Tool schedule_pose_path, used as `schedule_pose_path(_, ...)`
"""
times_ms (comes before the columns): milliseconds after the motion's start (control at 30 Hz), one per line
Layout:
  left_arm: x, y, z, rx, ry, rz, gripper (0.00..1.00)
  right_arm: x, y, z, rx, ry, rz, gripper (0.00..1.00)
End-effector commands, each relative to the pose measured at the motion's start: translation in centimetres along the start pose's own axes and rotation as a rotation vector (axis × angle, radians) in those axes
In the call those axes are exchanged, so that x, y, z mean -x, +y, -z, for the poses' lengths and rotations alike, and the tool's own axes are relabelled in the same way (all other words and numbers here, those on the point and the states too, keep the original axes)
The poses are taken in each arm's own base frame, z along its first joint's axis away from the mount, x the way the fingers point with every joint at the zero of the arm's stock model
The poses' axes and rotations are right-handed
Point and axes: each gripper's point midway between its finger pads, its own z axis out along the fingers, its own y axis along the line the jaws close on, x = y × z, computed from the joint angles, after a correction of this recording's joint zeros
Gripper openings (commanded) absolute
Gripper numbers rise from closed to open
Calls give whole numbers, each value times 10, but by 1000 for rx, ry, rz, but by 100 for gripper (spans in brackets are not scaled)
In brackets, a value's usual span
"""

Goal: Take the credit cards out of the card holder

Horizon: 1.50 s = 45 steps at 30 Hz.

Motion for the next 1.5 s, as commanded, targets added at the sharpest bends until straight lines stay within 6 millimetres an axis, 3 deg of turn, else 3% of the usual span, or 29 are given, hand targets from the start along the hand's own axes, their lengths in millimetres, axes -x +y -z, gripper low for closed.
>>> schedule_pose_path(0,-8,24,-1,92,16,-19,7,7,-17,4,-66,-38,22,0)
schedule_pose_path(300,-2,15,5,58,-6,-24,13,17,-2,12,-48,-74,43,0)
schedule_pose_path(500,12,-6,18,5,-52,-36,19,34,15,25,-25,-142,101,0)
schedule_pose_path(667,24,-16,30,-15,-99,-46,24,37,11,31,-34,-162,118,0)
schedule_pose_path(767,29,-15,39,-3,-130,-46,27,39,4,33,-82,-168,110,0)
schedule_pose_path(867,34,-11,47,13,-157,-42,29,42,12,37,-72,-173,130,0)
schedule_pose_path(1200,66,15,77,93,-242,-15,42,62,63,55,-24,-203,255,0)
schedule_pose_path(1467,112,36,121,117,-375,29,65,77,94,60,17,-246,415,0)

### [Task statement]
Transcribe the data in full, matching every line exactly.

### [Solution]
Tool schedule_pose_path, used as `schedule_pose_path(_, ...)`
"""
times_ms (comes before the columns): milliseconds after the motion's start (control at 30 Hz), one per line
Layout:
  left_arm: x, y, z, rx, ry, rz, gripper (0.00..1.00)
  right_arm: x, y, z, rx, ry, rz, gripper (0.00..1.00)
End-effector commands, each relative to the pose measured at the motion's start: translation in centimetres along the start pose's own axes and rotation as a rotation vector (axis × angle, radians) in those axes
In the call those axes are exchanged, so that x, y, z mean -x, +y, -z, for the poses' lengths and rotations alike, and the tool's own axes are relabelled in the same way (all other words and numbers here, those on the point and the states too, keep the original axes)
The poses are taken in each arm's own base frame, z along its first joint's axis away from the mount, x the way the fingers point with every joint at the zero of the arm's stock model
The poses' axes and rotations are right-handed
Point and axes: each gripper's point midway between its finger pads, its own z axis out along the fingers, its own y axis along the line the jaws close on, x = y × z, computed from the joint angles, after a correction of this recording's joint zeros
Gripper openings (commanded) absolute
Gripper numbers rise from closed to open
Calls give whole numbers, each value times 10, but by 1000 for rx, ry, rz, but by 100 for gripper (spans in brackets are not scaled)
In brackets, a value's usual span
"""

Goal: Take the credit cards out of the card holder

Horizon: 1.50 s = 45 steps at 30 Hz.

Motion for the next 1.5 s, as commanded, targets added at the sharpest bends until straight lines stay within 6 millimetres an axis, 3 deg of turn, else 3% of the usual span, or 29 are given, hand targets from the start along the hand's own axes, their lengths in millimetres, axes -x +y -z, gripper low for closed.
>>> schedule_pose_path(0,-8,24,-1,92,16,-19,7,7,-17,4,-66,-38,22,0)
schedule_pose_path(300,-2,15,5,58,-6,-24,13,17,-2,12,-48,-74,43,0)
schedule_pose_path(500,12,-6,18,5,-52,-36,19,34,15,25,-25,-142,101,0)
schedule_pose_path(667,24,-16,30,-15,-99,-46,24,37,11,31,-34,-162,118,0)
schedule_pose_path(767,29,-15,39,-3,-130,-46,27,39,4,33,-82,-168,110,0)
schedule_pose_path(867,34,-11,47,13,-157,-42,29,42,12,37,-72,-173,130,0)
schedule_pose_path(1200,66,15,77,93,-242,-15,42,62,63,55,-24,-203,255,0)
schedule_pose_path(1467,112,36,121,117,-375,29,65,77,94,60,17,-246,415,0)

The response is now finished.